ASSIGNMENT –
From the entries below, copy each line in which the word "black" occurs.

WORKING DATA –
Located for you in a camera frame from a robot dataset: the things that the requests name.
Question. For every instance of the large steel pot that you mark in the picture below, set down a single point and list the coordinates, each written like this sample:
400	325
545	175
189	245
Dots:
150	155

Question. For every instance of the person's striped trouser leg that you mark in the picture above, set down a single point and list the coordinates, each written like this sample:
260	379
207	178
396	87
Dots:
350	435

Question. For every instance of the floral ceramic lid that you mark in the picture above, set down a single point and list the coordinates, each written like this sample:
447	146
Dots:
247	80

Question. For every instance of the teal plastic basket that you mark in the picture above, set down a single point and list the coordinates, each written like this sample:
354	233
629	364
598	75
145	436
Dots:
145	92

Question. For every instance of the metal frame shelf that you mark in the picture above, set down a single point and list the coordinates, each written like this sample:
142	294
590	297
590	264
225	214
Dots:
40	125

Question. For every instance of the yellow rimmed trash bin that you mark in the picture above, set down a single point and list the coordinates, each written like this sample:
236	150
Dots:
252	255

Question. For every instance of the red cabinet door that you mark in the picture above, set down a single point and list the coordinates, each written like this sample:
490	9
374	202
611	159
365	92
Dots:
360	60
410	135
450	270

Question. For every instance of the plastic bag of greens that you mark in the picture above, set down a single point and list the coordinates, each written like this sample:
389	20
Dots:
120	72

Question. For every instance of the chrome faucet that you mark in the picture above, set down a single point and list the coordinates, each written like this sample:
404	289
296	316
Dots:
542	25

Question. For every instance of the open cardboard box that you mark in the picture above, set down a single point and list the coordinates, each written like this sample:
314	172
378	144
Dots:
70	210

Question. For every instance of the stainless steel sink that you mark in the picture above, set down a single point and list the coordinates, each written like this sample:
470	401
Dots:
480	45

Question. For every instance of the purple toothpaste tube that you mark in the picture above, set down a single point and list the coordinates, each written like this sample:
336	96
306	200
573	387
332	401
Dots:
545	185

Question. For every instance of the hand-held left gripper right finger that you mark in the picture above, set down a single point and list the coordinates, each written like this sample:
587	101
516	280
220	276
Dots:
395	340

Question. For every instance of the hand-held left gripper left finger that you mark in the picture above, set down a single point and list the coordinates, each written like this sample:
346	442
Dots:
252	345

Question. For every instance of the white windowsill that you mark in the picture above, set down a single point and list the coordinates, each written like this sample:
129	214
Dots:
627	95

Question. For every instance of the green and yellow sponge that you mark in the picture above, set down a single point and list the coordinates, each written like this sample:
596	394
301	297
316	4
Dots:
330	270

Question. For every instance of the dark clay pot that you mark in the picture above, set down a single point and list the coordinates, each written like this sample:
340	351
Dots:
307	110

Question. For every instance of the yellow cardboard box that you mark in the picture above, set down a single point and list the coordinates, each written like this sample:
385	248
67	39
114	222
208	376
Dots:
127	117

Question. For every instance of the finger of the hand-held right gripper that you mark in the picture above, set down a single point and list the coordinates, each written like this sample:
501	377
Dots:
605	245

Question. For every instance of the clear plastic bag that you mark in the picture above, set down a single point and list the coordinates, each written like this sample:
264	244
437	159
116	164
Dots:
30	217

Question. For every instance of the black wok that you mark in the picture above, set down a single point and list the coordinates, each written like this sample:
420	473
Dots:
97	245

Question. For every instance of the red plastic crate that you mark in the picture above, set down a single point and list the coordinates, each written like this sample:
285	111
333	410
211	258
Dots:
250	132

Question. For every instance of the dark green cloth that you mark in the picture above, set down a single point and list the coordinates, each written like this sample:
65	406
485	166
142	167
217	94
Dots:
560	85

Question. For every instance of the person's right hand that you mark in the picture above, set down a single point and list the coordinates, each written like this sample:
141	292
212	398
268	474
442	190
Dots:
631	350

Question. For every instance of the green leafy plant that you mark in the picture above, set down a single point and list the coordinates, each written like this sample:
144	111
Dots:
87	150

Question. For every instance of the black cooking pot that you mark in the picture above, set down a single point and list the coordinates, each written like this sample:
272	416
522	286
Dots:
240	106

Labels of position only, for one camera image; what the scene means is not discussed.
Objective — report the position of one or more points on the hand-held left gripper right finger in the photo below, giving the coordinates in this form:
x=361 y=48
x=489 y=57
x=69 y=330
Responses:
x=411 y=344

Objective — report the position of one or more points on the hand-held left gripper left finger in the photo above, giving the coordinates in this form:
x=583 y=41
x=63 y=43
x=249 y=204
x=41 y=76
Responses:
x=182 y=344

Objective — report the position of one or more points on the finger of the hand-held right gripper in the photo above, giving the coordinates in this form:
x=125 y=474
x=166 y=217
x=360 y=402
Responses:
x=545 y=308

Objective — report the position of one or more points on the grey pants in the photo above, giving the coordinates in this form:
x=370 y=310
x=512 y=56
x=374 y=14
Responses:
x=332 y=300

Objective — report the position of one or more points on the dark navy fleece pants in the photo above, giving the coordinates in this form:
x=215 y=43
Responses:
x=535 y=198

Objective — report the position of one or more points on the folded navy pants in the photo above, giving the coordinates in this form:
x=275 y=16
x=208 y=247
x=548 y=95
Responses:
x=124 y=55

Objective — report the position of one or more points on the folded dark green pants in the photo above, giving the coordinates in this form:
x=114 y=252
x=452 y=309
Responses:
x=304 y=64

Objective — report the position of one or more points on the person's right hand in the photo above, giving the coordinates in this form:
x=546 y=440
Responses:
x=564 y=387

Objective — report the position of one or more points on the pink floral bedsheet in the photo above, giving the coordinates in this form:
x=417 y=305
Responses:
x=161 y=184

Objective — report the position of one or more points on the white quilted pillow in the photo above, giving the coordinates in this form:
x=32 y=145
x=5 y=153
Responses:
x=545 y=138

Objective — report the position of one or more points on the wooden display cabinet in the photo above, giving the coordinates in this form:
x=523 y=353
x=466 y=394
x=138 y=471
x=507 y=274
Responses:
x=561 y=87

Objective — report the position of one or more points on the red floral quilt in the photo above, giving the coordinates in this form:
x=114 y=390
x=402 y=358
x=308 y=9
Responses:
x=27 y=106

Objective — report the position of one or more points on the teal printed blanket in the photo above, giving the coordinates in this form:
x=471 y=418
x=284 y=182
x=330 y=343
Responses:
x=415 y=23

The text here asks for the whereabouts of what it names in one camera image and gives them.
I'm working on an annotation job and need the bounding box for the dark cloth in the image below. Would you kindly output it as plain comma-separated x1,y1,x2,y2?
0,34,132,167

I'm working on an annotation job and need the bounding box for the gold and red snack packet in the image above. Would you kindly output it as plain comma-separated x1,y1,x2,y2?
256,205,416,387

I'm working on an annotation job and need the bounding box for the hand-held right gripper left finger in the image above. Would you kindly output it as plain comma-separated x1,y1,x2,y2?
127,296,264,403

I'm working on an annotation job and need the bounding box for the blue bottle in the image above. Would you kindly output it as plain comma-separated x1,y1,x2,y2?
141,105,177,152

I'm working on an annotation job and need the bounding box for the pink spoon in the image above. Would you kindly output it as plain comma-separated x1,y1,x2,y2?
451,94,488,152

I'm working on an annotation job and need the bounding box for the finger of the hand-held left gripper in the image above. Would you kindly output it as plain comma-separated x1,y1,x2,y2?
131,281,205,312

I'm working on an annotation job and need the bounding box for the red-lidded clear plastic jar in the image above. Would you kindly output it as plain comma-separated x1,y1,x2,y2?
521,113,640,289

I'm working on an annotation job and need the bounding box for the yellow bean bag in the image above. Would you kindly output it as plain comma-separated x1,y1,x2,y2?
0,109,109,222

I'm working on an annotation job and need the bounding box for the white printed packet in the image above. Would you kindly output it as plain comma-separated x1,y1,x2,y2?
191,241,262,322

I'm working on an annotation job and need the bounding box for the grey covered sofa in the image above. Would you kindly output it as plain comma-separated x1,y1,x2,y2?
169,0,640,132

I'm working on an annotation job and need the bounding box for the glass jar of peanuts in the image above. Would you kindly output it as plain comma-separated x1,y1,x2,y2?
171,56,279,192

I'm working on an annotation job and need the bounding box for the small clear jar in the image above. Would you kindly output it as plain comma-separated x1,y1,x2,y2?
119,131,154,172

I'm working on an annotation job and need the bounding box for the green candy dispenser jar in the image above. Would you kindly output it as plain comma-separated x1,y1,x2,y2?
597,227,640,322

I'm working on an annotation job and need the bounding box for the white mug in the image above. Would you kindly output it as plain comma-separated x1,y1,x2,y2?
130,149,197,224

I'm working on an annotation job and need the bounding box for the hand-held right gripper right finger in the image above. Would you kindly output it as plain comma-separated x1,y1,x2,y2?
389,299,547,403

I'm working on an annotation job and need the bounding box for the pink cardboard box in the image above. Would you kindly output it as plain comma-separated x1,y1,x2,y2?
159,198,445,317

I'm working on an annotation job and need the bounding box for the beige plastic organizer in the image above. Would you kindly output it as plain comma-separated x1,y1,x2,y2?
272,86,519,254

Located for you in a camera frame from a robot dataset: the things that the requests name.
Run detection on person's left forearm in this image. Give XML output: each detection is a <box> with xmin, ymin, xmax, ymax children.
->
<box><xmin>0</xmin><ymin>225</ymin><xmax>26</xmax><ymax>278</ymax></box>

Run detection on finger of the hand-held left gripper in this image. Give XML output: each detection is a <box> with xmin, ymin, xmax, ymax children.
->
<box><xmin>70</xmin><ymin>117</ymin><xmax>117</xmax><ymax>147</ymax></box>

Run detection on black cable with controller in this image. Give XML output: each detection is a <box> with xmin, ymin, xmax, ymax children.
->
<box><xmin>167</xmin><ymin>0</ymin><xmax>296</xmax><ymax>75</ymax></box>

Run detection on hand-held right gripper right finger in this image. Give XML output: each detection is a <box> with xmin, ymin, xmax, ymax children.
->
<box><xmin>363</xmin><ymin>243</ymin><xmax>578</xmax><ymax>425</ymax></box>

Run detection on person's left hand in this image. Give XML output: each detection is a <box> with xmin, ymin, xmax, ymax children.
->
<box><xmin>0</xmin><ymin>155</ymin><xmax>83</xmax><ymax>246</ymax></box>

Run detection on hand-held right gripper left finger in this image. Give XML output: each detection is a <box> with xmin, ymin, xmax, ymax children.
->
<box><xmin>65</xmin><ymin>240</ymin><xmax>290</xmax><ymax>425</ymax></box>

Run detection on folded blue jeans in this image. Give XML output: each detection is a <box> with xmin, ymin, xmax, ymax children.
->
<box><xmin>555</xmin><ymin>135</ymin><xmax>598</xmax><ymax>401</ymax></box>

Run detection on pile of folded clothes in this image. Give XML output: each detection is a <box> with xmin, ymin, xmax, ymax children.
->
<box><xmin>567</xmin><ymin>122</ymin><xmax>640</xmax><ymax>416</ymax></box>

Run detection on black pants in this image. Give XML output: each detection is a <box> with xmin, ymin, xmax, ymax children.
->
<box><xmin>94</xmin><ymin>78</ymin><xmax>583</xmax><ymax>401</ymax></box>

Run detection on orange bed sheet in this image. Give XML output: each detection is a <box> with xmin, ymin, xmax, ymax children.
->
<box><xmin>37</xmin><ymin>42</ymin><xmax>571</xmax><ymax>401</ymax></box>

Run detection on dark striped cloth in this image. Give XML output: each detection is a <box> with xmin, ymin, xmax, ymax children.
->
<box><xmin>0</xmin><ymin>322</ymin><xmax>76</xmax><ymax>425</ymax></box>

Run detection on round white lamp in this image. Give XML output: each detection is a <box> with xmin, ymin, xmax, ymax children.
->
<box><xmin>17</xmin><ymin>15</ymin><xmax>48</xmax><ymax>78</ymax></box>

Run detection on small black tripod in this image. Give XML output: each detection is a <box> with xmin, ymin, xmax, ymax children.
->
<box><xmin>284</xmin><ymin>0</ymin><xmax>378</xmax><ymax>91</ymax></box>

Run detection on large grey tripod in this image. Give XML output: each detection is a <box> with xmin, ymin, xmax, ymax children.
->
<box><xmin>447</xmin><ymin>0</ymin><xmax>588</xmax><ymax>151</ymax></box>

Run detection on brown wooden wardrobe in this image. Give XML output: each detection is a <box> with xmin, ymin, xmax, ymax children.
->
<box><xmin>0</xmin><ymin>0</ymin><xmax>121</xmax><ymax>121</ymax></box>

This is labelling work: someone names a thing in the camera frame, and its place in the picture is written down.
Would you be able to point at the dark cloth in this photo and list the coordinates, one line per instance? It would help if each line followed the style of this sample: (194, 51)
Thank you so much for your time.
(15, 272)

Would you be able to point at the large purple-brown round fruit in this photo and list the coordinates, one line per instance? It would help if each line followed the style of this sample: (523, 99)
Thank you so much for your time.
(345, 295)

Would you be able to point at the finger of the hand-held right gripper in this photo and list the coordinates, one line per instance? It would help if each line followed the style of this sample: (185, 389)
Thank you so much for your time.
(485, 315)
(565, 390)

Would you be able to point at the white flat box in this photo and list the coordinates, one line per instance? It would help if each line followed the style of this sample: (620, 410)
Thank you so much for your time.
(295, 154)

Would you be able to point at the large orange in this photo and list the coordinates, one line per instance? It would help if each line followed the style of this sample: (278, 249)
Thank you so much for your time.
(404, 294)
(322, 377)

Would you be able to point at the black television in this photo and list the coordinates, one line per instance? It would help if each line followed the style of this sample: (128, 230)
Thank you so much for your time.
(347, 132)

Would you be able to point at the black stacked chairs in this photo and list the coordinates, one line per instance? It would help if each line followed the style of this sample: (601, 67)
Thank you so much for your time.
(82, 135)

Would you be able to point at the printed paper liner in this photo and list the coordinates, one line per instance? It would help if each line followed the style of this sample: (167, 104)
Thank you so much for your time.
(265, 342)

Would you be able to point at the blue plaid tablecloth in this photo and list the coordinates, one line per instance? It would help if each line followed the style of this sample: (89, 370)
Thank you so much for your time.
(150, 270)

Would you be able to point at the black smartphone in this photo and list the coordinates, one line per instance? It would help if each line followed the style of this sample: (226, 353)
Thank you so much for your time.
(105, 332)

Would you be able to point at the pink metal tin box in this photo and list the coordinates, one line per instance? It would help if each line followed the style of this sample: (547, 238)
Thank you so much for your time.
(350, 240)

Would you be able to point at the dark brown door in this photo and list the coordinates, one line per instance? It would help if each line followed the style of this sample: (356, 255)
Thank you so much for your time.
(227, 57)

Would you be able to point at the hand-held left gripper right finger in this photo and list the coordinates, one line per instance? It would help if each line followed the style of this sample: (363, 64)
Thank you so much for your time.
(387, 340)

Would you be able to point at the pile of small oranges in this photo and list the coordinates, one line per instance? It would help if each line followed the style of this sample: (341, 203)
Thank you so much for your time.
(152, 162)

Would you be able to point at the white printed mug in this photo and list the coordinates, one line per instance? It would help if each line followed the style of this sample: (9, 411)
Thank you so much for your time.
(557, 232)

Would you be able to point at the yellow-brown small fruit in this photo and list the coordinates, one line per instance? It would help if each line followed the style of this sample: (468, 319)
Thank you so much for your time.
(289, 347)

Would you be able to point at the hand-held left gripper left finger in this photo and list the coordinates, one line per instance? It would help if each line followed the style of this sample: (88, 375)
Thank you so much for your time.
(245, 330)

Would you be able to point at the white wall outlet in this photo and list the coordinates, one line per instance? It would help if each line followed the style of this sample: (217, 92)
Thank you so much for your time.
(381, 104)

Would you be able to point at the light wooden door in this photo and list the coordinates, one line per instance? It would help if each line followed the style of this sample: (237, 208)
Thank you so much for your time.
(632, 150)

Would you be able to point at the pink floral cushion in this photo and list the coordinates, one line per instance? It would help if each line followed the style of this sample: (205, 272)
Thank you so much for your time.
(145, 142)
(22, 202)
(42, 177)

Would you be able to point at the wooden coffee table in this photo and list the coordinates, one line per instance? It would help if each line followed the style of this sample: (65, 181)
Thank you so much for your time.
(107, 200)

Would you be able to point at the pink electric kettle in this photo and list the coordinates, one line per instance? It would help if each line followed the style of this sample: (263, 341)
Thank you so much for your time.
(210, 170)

ANSWER BOX –
Question. For every instance of the black wok that you mark in the picture above, set down a single point and list the coordinates, each written like this sample:
Question. For every instance of the black cooking pot that you mark in the picture above, set down a single point and list the coordinates, each written like this sample:
Run detection on black cable with controller in this image. Give XML output: each detection is a <box> with xmin, ymin, xmax, ymax children.
Run detection on black pants in this image. Give XML output: each detection is a <box> with xmin, ymin, xmax, ymax children.
Run detection on small black tripod in this image. Give XML output: each detection is a <box> with xmin, ymin, xmax, ymax children.
Would you be able to point at the black television in this photo and list the coordinates, one line per instance? It would help if each line followed the style of this sample: (128, 230)
Would you be able to point at the black stacked chairs in this photo and list the coordinates, one line per instance? It would help if each line followed the style of this sample: (601, 67)
Would you be able to point at the black smartphone in this photo and list the coordinates, one line per instance? It would help if each line followed the style of this sample: (226, 353)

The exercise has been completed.